- Instructions for the task -
Reproduce exactly, and only, the lines below from the one containing "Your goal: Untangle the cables" through the one containing "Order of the".

-- Given data follows --

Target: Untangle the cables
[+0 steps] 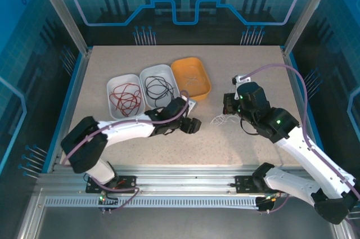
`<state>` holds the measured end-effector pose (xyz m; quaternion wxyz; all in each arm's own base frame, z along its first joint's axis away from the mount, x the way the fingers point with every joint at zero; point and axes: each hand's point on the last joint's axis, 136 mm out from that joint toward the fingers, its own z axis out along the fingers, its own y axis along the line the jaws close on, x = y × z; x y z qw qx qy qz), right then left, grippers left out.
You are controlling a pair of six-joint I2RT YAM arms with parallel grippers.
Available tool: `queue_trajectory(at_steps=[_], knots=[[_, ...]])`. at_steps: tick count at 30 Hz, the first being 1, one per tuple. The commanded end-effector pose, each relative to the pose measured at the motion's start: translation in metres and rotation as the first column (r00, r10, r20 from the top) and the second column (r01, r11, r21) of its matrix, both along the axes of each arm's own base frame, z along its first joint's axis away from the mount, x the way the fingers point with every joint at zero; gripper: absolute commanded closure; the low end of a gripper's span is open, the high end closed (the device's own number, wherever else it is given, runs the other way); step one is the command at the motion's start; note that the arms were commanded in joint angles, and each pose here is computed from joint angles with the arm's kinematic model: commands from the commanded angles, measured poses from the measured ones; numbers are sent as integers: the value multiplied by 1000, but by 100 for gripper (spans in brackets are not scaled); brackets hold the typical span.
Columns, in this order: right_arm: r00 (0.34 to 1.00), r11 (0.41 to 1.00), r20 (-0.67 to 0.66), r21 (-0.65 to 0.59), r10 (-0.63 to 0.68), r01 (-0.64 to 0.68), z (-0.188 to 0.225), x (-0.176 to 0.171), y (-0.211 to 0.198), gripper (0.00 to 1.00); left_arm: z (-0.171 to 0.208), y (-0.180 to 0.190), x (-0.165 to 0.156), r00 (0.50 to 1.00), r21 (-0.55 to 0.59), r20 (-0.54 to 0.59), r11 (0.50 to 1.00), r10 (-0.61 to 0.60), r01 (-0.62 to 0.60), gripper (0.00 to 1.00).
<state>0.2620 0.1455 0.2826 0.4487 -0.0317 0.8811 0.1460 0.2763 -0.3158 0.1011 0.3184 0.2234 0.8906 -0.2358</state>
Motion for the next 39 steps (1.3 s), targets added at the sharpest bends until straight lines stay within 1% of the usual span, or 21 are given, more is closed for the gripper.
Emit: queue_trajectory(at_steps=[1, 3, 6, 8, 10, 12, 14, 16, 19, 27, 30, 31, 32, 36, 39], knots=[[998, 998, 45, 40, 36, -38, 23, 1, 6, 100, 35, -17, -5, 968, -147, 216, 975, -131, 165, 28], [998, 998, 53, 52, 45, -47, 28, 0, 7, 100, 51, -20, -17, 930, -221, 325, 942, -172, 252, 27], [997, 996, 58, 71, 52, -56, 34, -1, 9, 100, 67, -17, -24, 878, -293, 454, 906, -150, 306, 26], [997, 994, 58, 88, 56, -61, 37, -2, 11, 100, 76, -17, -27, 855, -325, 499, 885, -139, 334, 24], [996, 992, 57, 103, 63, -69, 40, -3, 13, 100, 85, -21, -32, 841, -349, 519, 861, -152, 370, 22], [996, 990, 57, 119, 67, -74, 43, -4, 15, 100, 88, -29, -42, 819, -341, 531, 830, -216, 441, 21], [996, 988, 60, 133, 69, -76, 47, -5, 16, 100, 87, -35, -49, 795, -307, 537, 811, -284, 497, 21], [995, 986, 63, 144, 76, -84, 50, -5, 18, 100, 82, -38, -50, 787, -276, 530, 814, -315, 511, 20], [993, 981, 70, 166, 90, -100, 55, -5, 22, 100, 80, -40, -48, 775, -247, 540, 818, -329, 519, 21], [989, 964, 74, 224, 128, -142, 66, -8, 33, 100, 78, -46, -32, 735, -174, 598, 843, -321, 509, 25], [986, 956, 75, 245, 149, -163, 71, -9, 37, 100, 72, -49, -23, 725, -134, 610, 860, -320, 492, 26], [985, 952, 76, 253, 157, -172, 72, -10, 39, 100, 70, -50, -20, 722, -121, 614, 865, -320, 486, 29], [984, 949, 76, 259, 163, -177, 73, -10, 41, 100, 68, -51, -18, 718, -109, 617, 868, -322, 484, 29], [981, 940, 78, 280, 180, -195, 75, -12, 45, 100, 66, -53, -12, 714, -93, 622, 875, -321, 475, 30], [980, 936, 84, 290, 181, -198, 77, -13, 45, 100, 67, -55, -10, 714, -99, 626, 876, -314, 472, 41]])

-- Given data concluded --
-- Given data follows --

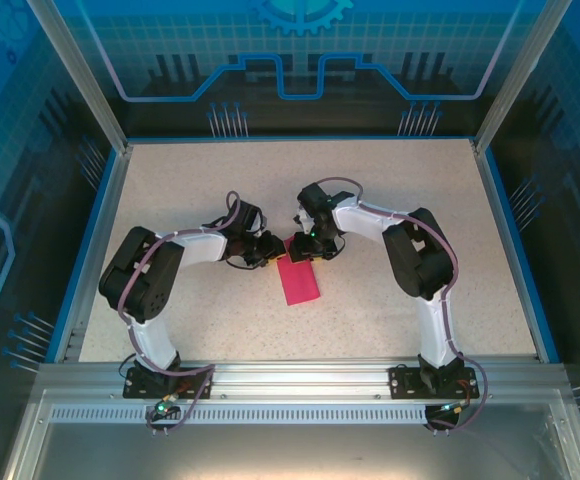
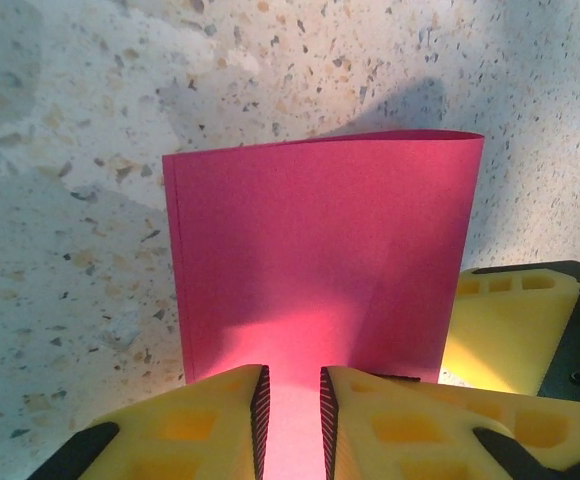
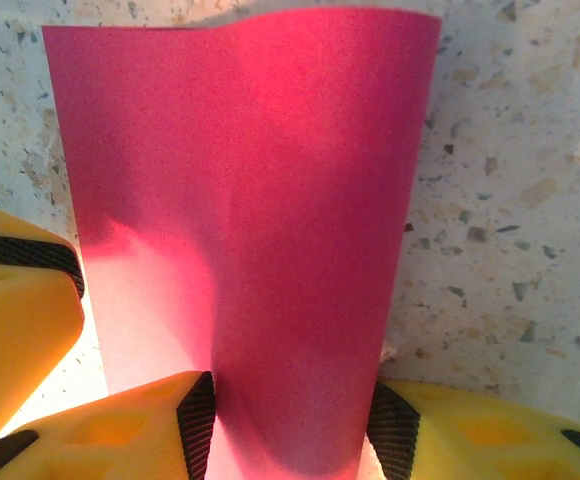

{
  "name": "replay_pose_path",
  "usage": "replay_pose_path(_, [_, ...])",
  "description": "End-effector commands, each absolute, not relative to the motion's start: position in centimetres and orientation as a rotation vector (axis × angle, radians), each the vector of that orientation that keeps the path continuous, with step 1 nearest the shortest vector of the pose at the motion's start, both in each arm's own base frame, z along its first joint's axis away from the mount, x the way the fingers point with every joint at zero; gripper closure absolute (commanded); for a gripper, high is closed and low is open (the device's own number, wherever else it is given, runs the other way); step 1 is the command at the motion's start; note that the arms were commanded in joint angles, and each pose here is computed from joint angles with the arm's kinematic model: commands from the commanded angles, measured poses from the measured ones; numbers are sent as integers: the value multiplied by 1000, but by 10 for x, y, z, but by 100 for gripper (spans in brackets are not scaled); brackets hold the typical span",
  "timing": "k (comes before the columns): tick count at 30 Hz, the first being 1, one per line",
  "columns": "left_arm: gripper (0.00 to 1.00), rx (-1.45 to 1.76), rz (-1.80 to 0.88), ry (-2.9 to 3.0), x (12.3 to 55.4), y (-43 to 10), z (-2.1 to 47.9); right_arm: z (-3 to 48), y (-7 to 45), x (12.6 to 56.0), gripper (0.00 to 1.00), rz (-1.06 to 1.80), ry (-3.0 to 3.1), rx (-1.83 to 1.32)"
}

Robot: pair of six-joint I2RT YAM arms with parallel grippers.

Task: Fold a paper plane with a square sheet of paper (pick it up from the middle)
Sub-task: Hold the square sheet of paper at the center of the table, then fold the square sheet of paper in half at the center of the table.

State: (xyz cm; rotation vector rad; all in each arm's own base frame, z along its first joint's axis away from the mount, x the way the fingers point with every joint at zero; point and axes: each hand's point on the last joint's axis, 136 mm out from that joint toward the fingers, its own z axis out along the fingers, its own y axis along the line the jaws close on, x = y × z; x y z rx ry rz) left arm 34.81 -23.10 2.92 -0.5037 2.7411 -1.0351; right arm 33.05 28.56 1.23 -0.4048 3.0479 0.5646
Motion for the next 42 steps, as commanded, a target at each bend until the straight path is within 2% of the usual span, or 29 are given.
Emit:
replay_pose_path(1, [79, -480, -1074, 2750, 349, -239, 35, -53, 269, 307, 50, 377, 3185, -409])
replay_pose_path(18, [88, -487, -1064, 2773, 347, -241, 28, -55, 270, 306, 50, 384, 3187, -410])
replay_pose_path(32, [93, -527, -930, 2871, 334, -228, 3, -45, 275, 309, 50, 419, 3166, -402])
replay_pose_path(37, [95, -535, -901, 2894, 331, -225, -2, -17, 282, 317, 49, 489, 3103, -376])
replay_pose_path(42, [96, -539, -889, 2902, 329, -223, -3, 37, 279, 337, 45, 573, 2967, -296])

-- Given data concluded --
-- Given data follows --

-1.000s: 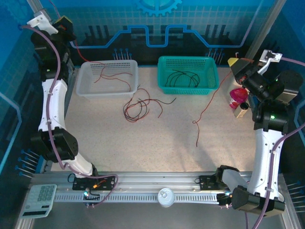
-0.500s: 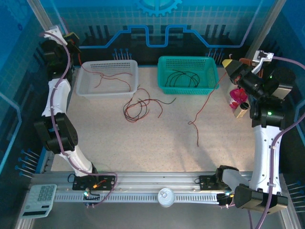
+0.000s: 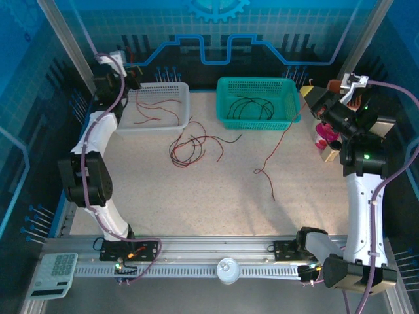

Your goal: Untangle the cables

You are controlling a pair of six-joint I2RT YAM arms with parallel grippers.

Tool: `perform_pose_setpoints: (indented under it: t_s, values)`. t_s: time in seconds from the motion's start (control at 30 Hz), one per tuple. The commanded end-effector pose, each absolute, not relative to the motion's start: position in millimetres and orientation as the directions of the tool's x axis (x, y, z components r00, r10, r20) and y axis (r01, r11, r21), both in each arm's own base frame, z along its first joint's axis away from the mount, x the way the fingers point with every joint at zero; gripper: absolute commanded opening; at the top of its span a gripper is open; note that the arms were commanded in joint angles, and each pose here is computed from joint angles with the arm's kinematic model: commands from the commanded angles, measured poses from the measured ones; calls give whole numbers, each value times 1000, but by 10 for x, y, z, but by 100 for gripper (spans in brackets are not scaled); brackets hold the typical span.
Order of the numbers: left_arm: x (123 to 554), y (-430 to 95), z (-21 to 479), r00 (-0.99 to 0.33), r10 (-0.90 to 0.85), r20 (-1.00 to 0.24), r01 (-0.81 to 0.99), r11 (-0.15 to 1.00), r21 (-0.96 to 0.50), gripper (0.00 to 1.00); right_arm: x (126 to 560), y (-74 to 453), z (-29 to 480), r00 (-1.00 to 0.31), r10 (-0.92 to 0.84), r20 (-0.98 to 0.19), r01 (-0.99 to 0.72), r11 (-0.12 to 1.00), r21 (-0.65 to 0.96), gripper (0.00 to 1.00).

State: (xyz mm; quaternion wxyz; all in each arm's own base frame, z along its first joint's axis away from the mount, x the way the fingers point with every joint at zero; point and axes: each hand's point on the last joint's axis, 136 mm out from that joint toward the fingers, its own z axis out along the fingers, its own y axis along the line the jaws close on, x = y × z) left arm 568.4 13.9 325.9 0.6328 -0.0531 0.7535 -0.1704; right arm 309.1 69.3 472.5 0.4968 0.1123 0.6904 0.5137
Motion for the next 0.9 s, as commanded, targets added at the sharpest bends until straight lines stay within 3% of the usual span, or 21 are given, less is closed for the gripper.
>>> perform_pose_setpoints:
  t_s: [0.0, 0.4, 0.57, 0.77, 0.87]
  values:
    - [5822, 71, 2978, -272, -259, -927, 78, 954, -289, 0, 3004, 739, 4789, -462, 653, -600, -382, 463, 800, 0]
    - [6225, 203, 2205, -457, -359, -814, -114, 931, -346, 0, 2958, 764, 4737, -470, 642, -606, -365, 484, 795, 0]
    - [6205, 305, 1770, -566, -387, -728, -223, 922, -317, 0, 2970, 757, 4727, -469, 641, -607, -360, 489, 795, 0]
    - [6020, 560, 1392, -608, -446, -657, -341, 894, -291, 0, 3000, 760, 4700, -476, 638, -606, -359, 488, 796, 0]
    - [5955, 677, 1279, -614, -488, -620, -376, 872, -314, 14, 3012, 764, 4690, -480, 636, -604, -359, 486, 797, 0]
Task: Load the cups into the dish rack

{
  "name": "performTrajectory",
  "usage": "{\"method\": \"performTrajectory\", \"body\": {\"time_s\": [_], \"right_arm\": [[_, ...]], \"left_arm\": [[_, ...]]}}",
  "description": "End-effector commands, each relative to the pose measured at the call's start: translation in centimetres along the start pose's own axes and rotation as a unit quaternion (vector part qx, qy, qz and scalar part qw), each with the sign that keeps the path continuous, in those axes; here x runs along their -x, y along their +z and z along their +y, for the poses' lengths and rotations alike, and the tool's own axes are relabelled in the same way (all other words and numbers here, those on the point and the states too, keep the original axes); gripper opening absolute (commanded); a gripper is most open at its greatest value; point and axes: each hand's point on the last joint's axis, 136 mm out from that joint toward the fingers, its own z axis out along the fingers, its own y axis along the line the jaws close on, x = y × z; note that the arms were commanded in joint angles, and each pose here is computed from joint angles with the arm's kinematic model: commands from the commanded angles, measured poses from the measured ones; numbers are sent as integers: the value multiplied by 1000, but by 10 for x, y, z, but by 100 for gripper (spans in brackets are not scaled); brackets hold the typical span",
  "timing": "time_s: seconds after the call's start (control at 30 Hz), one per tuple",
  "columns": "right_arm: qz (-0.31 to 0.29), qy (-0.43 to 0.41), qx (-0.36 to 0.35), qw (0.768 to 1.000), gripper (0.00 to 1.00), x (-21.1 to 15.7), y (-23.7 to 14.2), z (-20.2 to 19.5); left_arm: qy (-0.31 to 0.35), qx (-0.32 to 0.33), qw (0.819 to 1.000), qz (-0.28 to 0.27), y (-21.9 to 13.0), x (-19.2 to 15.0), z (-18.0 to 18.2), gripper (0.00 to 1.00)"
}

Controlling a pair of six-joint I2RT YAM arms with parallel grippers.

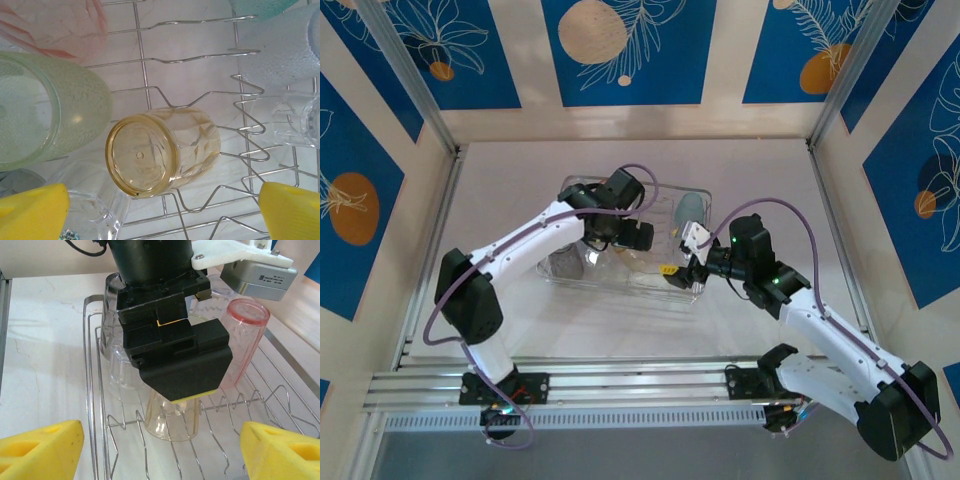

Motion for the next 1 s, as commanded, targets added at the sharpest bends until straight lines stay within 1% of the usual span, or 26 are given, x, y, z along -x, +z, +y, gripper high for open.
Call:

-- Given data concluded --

- Your response -
Your goal: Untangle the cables

You are controlling a pair of six-joint I2RT YAM arms with parallel grippers.

Tool: `perform_pose_setpoints: (indented under it: t_s, values)`. t_s: time in seconds from the motion's start (control at 30 Hz), one per tuple. The commanded end-effector pose, each absolute, not relative to the motion's start: position in millimetres and orientation as the directions of the tool's x axis (x, y, z components r00, r10, r20) and y axis (r01, r11, r21), both in each arm's own base frame, z along its first joint's axis away from the mount, x the way the fingers point with every joint at zero; gripper: absolute commanded opening; at the top of its span a gripper is open; note that the arms were commanded in joint angles, and each pose here is computed from joint angles with the arm's kinematic model: commands from the commanded angles, measured poses from the measured ones; calls give whole numbers, each value times 1000, but by 10 for x, y, z, but by 100 for gripper (spans in brackets are not scaled); brackets hold the typical span.
Order of the numbers: left_arm: x (123 to 554), y (-430 to 95), z (-21 to 479), r00 (-0.99 to 0.33), r10 (-0.90 to 0.85), r20 (-1.00 to 0.24), r01 (-0.81 to 0.99), r11 (-0.15 to 1.00), r21 (-0.96 to 0.50), gripper (0.00 to 1.00); right_arm: x (126 to 560), y (-74 to 453), z (-29 to 480), r00 (-1.00 to 0.31), r10 (-0.92 to 0.84), r20 (-0.98 to 0.19), r01 (-0.99 to 0.72), r11 (-0.12 to 1.00), r21 (-0.65 to 0.96), gripper (0.00 to 1.00).

No further response is required.